(WHAT THIS TASK INVOLVES)
Using the entries below, write out the line with "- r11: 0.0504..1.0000", the line with "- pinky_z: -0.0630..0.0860", and every line in between, exactly as each is written.

(DATA PROVIDED)
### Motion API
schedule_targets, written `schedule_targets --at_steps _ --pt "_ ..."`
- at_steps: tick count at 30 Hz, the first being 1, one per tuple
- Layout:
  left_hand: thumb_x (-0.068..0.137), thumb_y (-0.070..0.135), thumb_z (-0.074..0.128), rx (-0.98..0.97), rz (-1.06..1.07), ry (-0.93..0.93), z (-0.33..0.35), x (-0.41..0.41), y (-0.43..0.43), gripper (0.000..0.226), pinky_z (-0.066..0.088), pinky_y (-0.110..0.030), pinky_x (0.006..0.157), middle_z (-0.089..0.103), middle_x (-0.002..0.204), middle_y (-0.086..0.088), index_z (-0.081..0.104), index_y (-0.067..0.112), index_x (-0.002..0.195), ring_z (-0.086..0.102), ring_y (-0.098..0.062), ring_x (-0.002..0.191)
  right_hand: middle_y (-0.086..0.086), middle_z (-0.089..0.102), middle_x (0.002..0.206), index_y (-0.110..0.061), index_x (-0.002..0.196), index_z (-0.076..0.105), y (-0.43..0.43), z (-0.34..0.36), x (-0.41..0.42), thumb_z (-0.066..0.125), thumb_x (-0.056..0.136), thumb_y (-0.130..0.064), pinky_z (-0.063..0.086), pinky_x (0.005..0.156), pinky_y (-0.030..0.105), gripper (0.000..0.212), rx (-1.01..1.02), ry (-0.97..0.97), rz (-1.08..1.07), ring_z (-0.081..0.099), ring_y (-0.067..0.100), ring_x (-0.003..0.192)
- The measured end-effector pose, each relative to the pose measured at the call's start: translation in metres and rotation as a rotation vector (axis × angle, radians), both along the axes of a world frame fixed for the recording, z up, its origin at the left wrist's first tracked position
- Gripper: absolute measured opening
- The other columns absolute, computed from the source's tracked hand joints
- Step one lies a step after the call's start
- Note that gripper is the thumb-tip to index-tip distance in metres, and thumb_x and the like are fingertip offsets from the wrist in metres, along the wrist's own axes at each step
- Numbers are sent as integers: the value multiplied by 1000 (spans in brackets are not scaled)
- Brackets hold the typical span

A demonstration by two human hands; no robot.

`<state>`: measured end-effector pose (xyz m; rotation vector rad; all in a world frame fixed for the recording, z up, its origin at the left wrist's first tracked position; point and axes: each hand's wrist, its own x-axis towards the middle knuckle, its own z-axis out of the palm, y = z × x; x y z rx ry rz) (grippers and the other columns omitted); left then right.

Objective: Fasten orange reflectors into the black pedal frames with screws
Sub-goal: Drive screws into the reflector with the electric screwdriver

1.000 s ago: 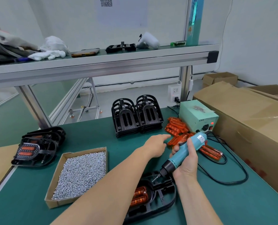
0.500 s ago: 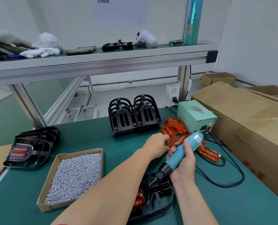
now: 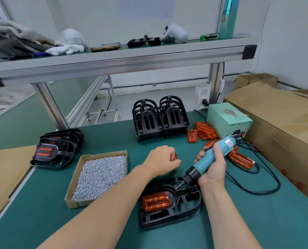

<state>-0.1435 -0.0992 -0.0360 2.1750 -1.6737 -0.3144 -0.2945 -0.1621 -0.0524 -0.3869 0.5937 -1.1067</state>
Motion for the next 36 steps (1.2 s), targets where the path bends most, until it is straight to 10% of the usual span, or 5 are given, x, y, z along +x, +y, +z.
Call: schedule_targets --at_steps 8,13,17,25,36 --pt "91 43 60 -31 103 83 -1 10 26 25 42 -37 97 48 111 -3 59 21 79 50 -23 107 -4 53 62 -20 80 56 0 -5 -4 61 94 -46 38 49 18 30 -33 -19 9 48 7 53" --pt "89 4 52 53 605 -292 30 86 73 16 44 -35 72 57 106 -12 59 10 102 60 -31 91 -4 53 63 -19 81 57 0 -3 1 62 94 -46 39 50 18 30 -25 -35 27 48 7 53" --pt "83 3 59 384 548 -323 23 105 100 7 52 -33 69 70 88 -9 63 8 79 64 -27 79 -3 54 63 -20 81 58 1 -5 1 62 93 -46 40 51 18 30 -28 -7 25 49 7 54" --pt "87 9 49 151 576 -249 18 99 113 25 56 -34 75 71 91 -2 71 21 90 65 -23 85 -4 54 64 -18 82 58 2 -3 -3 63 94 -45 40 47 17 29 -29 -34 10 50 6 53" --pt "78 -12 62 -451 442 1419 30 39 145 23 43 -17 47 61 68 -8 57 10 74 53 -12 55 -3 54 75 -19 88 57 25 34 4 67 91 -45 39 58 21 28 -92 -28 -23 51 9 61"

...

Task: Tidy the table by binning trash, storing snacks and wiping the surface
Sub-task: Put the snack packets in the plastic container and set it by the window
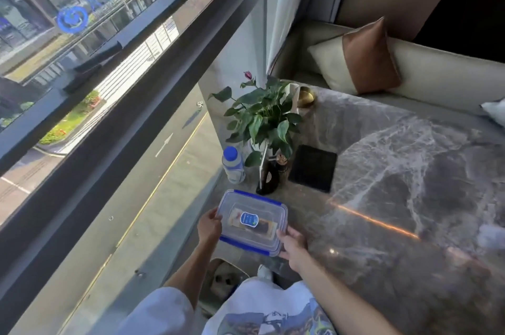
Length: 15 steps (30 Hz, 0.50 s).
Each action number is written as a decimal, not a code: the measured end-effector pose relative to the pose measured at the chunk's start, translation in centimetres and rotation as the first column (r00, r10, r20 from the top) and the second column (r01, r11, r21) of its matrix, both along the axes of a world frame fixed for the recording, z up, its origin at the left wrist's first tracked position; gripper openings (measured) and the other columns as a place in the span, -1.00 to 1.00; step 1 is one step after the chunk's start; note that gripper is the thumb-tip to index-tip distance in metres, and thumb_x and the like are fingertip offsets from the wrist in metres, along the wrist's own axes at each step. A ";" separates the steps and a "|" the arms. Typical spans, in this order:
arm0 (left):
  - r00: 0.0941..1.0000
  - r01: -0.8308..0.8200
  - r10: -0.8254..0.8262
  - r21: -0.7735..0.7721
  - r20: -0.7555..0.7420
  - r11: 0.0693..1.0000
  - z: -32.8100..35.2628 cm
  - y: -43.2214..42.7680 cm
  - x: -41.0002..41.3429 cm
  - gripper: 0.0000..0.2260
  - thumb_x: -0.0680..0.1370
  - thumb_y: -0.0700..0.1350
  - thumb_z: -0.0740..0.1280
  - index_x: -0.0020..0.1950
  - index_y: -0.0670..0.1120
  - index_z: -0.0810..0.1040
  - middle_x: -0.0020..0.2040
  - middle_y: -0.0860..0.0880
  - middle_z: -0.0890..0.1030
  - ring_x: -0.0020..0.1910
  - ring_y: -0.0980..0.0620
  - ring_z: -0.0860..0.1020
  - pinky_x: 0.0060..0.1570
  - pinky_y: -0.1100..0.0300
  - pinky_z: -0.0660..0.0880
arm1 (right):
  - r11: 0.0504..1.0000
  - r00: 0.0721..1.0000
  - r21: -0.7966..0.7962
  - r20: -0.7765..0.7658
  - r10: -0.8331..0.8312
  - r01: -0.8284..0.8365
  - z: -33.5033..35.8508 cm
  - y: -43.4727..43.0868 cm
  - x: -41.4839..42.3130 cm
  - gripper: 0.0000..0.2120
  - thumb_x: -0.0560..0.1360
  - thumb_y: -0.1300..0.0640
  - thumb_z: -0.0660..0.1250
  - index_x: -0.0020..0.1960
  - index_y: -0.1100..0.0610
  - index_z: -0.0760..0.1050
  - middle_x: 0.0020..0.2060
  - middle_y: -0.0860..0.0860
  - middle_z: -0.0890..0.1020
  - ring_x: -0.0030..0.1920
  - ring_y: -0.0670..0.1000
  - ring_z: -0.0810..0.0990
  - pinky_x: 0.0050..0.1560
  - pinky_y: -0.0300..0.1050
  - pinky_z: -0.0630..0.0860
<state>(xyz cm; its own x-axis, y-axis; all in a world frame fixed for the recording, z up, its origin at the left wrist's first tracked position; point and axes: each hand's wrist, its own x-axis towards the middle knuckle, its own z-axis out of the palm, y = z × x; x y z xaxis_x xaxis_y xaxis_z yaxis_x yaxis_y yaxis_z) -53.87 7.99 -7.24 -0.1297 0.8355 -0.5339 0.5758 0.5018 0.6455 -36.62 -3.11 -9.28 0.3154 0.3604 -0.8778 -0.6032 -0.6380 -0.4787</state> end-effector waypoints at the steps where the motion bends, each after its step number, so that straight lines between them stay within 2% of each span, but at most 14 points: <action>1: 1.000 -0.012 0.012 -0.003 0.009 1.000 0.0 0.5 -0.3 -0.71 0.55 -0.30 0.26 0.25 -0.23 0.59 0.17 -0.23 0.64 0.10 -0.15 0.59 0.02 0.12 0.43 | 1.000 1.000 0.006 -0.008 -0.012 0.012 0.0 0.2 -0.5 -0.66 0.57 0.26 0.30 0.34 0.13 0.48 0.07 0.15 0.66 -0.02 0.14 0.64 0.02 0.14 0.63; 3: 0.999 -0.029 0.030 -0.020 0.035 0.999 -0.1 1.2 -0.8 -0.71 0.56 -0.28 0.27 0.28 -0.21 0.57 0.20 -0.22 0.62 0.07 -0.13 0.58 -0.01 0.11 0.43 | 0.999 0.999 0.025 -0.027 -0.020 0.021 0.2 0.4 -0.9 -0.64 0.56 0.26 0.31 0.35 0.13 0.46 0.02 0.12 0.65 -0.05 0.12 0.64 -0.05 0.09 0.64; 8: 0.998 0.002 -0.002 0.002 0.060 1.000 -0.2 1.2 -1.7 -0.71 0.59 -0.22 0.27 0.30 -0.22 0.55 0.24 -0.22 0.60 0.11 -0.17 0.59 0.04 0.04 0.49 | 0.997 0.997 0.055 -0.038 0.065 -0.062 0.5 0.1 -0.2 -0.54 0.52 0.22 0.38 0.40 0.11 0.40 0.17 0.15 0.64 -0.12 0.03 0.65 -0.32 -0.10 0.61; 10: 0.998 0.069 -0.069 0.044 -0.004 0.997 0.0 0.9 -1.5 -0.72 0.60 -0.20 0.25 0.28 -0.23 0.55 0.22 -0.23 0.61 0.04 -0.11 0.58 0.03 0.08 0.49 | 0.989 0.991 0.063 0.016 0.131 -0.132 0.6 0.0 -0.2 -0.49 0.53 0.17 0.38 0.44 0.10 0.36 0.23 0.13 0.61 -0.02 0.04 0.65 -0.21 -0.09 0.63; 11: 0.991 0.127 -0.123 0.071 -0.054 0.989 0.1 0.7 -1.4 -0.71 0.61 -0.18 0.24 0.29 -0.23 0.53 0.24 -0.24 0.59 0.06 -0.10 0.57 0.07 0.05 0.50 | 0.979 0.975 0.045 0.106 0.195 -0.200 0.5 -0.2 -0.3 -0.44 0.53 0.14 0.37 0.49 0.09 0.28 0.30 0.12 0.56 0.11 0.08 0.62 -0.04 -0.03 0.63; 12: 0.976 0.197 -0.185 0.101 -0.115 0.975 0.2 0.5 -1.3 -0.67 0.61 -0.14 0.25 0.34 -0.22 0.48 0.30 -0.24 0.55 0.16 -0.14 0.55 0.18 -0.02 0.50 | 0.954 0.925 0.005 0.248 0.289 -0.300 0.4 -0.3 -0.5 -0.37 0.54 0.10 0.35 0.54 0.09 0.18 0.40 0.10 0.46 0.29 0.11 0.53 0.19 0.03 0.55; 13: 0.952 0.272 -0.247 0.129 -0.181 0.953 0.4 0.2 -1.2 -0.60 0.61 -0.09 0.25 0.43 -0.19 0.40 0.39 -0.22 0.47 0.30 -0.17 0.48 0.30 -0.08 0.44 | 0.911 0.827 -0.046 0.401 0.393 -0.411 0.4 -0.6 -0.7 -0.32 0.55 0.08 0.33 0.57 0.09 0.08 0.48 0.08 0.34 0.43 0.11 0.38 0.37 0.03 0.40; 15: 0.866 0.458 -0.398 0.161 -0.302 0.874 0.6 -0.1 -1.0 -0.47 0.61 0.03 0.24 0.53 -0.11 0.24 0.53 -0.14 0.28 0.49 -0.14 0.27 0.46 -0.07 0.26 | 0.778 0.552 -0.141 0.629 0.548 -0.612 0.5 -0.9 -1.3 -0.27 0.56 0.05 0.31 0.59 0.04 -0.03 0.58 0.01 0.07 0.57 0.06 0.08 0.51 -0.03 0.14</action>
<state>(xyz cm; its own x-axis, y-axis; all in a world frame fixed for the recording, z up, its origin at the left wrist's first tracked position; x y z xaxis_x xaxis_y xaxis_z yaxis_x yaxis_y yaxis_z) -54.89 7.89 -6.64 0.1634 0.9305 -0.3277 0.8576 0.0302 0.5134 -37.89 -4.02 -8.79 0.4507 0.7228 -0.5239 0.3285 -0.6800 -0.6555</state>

(RESPONSE AREA)
  - r11: 0.0504..1.0000
  - r00: 0.0721..1.0000
  - r21: -0.7966..0.7962
  - r20: -0.7765..0.7658
  - r10: -0.8331..0.8312
  - r01: -0.8284..0.8365
  - z: -33.5033..35.8508 cm
  - y: -43.4727..43.0868 cm
  - x: -41.4839..42.3130 cm
  - gripper: 0.0000..0.2120
  - thumb_x: -0.0560..0.1360
  - thumb_y: -0.1300..0.0640
  - thumb_z: -0.0660..0.1250
  - index_x: -0.0020..0.1960
  - index_y: -0.1100..0.0610
  - index_z: -0.0760..0.1050
  - middle_x: 0.0020..0.2060
  - middle_y: -0.0860..0.0860
  - middle_z: -0.0890..0.1020
  - ring_x: -0.0030..0.1920
  - ring_y: -0.0670..0.1000
  - ring_z: -0.0810..0.0990
  - pinky_x: 0.0050..0.1560
  - pinky_y: -0.0300..0.1050
  - pinky_z: -0.0630..0.0860

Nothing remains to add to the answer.